The construction of the chapel, which has a rectangular structure, is entirely of locally quarried ashlar golden buff limestone. It is notably robust in order to withstand the elements; the walls are 4 ft thick and supported by stout buttresses, and the roof and even the paneled ceiling are also made of stone. The construction allows rainwater to drain off the roof through holes in the parapet wall between the buttresses. In the north-west corner is a tower. At the north-east corner a stair turret, octagonal on the outside, rises above the roof and gives access to the parapet. There is also a tiny oratory at roof level. The buttresses and the stair turret would have been originally crowned with pinnacles. A porch was constructed on both north and south walls. The stone slab roof was renewed during 1983 in Clipsham stone.
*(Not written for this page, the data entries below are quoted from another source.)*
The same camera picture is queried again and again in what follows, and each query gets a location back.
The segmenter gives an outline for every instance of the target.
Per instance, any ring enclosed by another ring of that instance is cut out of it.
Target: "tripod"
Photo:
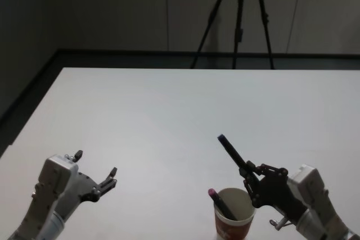
[[[215,20],[215,17],[218,13],[220,4],[221,4],[222,0],[216,0],[216,3],[214,5],[214,8],[212,9],[209,19],[208,19],[208,25],[206,26],[204,35],[201,38],[201,42],[199,45],[199,48],[197,49],[197,52],[195,54],[195,58],[193,60],[193,63],[191,65],[191,68],[193,69],[197,63],[197,59],[199,58],[199,54],[201,52],[201,49],[204,46],[206,37],[209,34],[209,30]],[[232,68],[235,69],[236,68],[236,55],[237,55],[237,49],[239,46],[239,42],[242,41],[242,34],[244,32],[244,30],[241,28],[241,21],[242,21],[242,11],[244,9],[244,0],[237,0],[237,17],[236,17],[236,27],[235,27],[235,35],[234,35],[234,52],[233,52],[233,58],[232,58]],[[269,37],[269,29],[268,29],[268,15],[266,13],[265,10],[265,1],[264,0],[259,0],[259,4],[260,4],[260,11],[261,11],[261,18],[262,18],[262,22],[263,22],[263,26],[264,26],[264,32],[265,32],[265,38],[266,38],[266,45],[267,45],[267,49],[268,49],[268,55],[269,55],[269,61],[270,61],[270,68],[272,70],[275,69],[274,67],[274,62],[273,62],[273,58],[272,58],[272,51],[271,51],[271,44],[270,44],[270,37]]]

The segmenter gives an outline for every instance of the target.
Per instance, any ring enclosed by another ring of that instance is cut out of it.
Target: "floor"
[[[191,53],[163,53],[159,55],[125,55],[103,52],[58,52],[14,105],[0,118],[0,157],[8,145],[16,139],[32,113],[51,87],[63,67],[105,67],[135,69],[189,69],[193,62]],[[360,57],[326,58],[324,56],[274,57],[274,65],[280,70],[360,70]],[[212,54],[200,57],[196,69],[231,69],[229,55]],[[269,69],[266,57],[240,57],[236,69]]]

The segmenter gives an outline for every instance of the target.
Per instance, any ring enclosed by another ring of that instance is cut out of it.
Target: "white table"
[[[19,225],[44,160],[84,150],[80,171],[118,185],[84,203],[60,240],[216,239],[207,190],[241,187],[217,136],[245,159],[317,167],[348,226],[360,230],[360,73],[63,69],[0,159],[0,238]],[[259,209],[248,239],[302,239],[277,232]]]

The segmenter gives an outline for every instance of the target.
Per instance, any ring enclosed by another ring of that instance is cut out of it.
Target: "marker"
[[[213,199],[215,205],[217,206],[217,208],[219,208],[219,210],[221,211],[221,213],[225,218],[235,221],[237,220],[236,217],[233,215],[233,213],[231,213],[229,207],[227,207],[227,205],[221,199],[219,194],[215,191],[215,189],[213,188],[209,189],[208,194]]]

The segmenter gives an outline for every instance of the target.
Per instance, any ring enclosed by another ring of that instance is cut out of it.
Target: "paper cup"
[[[255,214],[249,194],[238,188],[226,188],[218,194],[237,221],[225,218],[214,204],[217,233],[224,240],[243,240],[249,232]]]

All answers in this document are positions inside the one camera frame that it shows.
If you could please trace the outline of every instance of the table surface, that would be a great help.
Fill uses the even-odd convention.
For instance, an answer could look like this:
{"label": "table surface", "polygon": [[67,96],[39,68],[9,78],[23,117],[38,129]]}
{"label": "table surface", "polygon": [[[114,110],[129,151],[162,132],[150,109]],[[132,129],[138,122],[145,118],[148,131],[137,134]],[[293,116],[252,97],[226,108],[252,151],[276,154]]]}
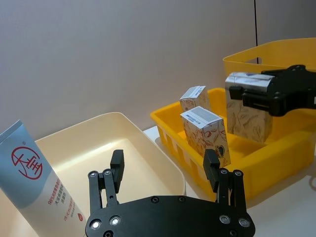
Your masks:
{"label": "table surface", "polygon": [[[161,143],[157,126],[144,133],[166,154],[171,156]],[[209,200],[191,176],[175,162],[183,172],[187,183],[187,196]],[[247,211],[256,226],[256,237],[316,236],[316,162],[256,198],[247,202]]]}

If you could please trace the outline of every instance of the white cardboard box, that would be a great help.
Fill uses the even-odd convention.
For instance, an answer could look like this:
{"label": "white cardboard box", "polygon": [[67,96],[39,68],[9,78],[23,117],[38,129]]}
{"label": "white cardboard box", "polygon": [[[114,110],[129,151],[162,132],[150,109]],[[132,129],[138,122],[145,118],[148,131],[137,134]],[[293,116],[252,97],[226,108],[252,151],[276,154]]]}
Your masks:
{"label": "white cardboard box", "polygon": [[273,119],[266,111],[243,106],[241,100],[232,100],[230,86],[242,86],[247,89],[267,92],[273,76],[250,73],[231,73],[225,81],[227,130],[256,142],[264,143],[272,130]]}
{"label": "white cardboard box", "polygon": [[182,111],[188,111],[196,106],[210,110],[210,103],[205,86],[194,86],[180,98]]}
{"label": "white cardboard box", "polygon": [[221,167],[231,163],[224,121],[221,117],[198,106],[183,112],[181,118],[189,145],[202,157],[205,149],[213,149],[218,155]]}

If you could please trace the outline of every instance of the yellow bin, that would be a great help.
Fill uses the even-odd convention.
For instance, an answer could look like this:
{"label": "yellow bin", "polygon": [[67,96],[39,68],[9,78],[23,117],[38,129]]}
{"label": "yellow bin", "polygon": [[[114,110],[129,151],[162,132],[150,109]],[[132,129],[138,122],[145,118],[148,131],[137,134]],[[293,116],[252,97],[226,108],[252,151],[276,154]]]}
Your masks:
{"label": "yellow bin", "polygon": [[[245,63],[260,57],[262,64]],[[305,64],[316,69],[316,38],[290,39],[267,43],[224,59],[227,74],[234,71],[261,72]],[[224,118],[226,126],[225,91],[208,91],[212,111]],[[215,200],[203,170],[203,157],[186,141],[180,119],[181,106],[173,103],[151,113],[162,143],[190,173],[195,182]],[[297,173],[314,160],[316,143],[316,111],[295,110],[274,118],[273,130],[264,144],[227,134],[232,164],[230,171],[244,172],[246,198],[260,194],[280,180]]]}

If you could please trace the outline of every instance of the circular logo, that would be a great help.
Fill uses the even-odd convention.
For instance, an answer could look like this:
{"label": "circular logo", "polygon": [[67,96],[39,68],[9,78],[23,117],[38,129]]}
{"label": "circular logo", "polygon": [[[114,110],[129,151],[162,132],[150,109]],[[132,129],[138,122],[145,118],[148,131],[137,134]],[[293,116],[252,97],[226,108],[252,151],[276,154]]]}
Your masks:
{"label": "circular logo", "polygon": [[17,147],[13,150],[11,158],[14,166],[24,177],[32,180],[40,178],[43,165],[34,150],[28,147]]}

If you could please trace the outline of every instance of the toothpaste tube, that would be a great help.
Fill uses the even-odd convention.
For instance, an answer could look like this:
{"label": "toothpaste tube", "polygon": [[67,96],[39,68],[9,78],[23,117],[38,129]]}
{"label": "toothpaste tube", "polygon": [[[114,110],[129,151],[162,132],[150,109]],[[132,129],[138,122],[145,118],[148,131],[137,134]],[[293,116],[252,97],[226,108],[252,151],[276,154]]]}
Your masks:
{"label": "toothpaste tube", "polygon": [[21,121],[0,135],[0,188],[40,237],[85,236],[85,217]]}

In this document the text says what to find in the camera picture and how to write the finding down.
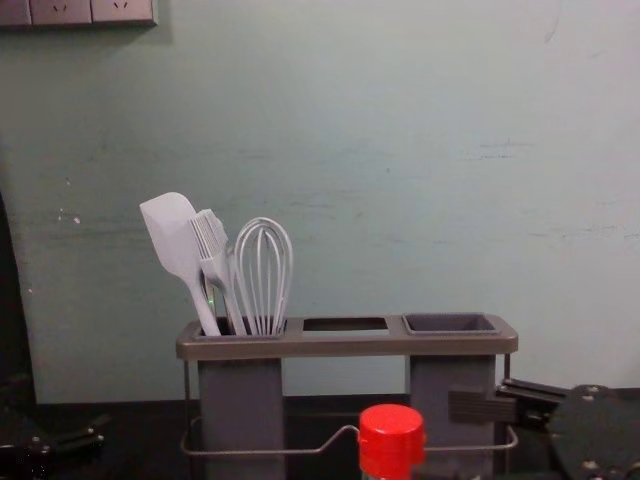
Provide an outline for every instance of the whisk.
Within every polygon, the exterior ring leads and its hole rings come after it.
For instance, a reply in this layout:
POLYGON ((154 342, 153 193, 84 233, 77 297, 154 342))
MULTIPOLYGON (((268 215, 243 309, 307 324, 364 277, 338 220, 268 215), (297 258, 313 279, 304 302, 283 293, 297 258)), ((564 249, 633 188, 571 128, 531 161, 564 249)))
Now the whisk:
POLYGON ((240 230, 234 253, 236 280, 251 333, 280 333, 293 271, 289 235, 270 218, 254 218, 240 230))

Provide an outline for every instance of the utensil caddy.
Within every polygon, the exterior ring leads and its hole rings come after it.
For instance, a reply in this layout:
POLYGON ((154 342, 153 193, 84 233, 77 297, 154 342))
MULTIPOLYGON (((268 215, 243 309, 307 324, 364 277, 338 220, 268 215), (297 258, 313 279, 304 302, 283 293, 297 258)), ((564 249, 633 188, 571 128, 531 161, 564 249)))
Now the utensil caddy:
MULTIPOLYGON (((460 474, 491 475, 500 447, 490 447, 495 425, 486 419, 508 411, 508 400, 493 396, 496 356, 505 356, 508 377, 509 355, 517 347, 515 330, 481 313, 289 318, 276 337, 205 337, 193 322, 178 337, 176 351, 185 362, 187 399, 189 362, 198 365, 205 451, 191 450, 190 431, 183 451, 205 458, 207 480, 285 480, 286 454, 320 453, 335 436, 315 450, 285 446, 281 360, 403 355, 411 406, 424 416, 429 449, 442 453, 427 453, 429 472, 453 462, 460 474), (480 447, 462 453, 469 448, 455 448, 461 445, 480 447)), ((355 430, 340 432, 349 428, 355 430)))

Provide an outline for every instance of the painted wall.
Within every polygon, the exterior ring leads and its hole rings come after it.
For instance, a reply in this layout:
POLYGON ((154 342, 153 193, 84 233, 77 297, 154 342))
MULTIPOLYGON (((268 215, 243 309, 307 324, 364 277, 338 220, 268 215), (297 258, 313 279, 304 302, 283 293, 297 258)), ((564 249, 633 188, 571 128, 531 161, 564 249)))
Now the painted wall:
MULTIPOLYGON (((146 32, 0 37, 40 401, 180 397, 194 311, 138 211, 169 190, 231 232, 287 227, 292 314, 487 311, 520 333, 518 377, 638 385, 637 2, 160 9, 146 32)), ((353 363, 288 364, 287 391, 402 388, 399 359, 353 363)))
The chapel has an effect of looking far larger than it really is. The high walls and tall parapets were designed to impress, and this sense of splendour is further enhanced by the chapel's lofty position. Within the interior of the chapel, stained glass windows and details of the roof picked out in bright colours would have been the effect in medieval times. At the vaulting's intersections are bosses carved with foliage, figure subjects and animals. The chapel's main window is a large triple window on the east wall, although there are smaller windows on other walls.

==Tradition of St Catherine==
St Catherine is the patron saint of spinsters and virgins, particularly those in search of husbands, and until the late 19th century the chapel had a local tradition where young women of Abbotsbury would 'wish', which involved using the niches provided (one for a knee and two other two holes for the hands) in the east jamb of the south doorway to 'post' prayers and make a wish to the saint asking for her help and aid. A traditional prayer used here says:

A husband, St Catherine,

A handsome one, St Catherine,

A rich one, St Catherine,

A nice one, St Catherine,

And soon, St Catherine.

In the local dialect version the request ends with the expression "Arn-a-one's better than Narn-a-one", meaning that anyone is better than 'never a one'.

The dedication of the chapel to St Catherine of Alexandria is rare, but her cult was one of the most popular in medieval England. It was St Augustine's policy that his priests, sent out from Rome around 600 AD to convert the English, should replace pagan temples with Christian churches and chapels. The early Christian missionaries would naturally try to choose a patron saint that continued, as closely as possible, the pagan dedication of the temple, and this chapel was most likely an example of that. Chapels dedicated to St Catherine are often found on hills, possibly in reference to Mount Sinai.

==In popular culture==
The chapel appears briefly in the Powell and Pressburger film The Small Back Room.

The chapel was the inspiration behind PJ Harvey's song "The Wind", from her 1998 album Is This Desire?. PJ Harvey lives and grew up near Abbotsbury.